**Work item**:
Only one stretch of the listing below is wanted. Begin at the line that has "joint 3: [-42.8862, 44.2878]", stop after the line that has "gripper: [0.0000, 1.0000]", and repeat every line in between exactly.
****************
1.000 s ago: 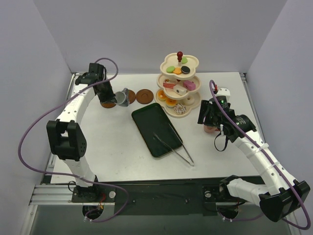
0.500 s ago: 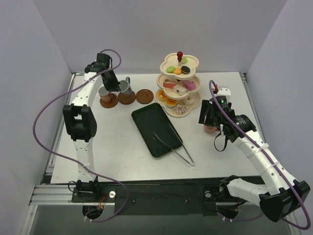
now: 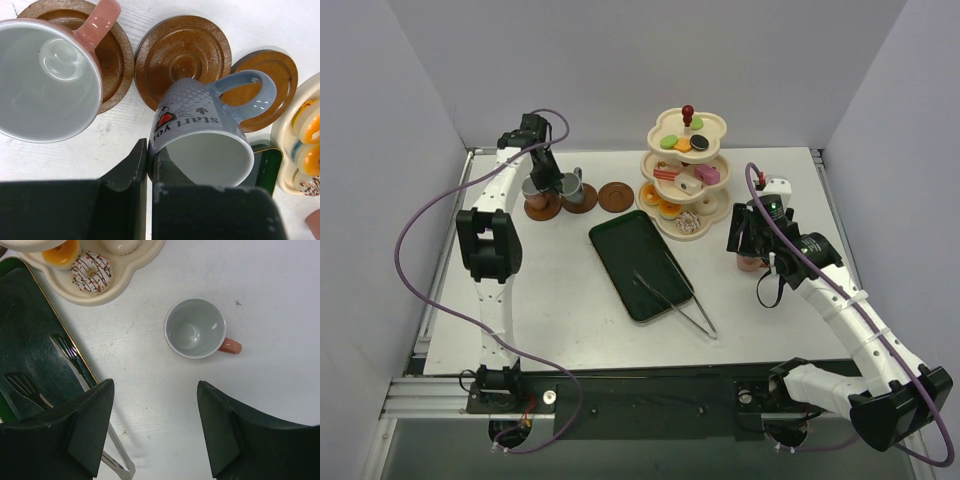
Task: Serve the afternoon tea
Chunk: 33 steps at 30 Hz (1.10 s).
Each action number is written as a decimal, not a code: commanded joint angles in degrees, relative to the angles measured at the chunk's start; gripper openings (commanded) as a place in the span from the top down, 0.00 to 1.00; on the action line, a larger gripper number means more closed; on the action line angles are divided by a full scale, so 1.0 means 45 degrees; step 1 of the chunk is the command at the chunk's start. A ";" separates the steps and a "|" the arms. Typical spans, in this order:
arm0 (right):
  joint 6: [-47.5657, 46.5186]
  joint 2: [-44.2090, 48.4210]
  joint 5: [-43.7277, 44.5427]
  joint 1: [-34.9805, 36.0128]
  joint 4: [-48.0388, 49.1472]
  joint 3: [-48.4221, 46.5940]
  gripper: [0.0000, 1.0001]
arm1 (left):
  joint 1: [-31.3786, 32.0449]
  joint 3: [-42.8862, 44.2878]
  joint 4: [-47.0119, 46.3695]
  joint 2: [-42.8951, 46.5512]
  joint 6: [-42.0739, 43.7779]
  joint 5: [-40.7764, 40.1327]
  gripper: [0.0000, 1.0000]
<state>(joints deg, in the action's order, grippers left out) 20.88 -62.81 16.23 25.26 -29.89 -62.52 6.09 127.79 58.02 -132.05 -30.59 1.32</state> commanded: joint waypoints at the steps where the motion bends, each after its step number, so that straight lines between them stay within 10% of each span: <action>1: -0.0149 -0.0184 0.0222 -0.0007 -0.0213 -0.0540 0.38 | -0.0220 0.0666 -0.0081 0.0028 0.0196 0.0097 1.00; 33: -0.0208 -0.0282 0.0007 0.0013 -0.0252 -0.0579 0.38 | -0.0415 0.1095 -0.0608 -0.0949 0.0626 0.0781 1.00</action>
<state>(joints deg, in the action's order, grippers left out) 20.49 -63.59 16.05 25.21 -30.24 -63.00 4.73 129.29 57.95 -136.05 -28.03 3.68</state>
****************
**Answer below**:
  joint 3: [-42.8862, 44.2878]
  joint 4: [-47.0119, 46.3695]
  joint 2: [-42.8951, 46.5512]
  joint 6: [-42.0739, 43.7779]
  joint 5: [-40.7764, 40.1327]
  gripper: [0.0000, 1.0000]

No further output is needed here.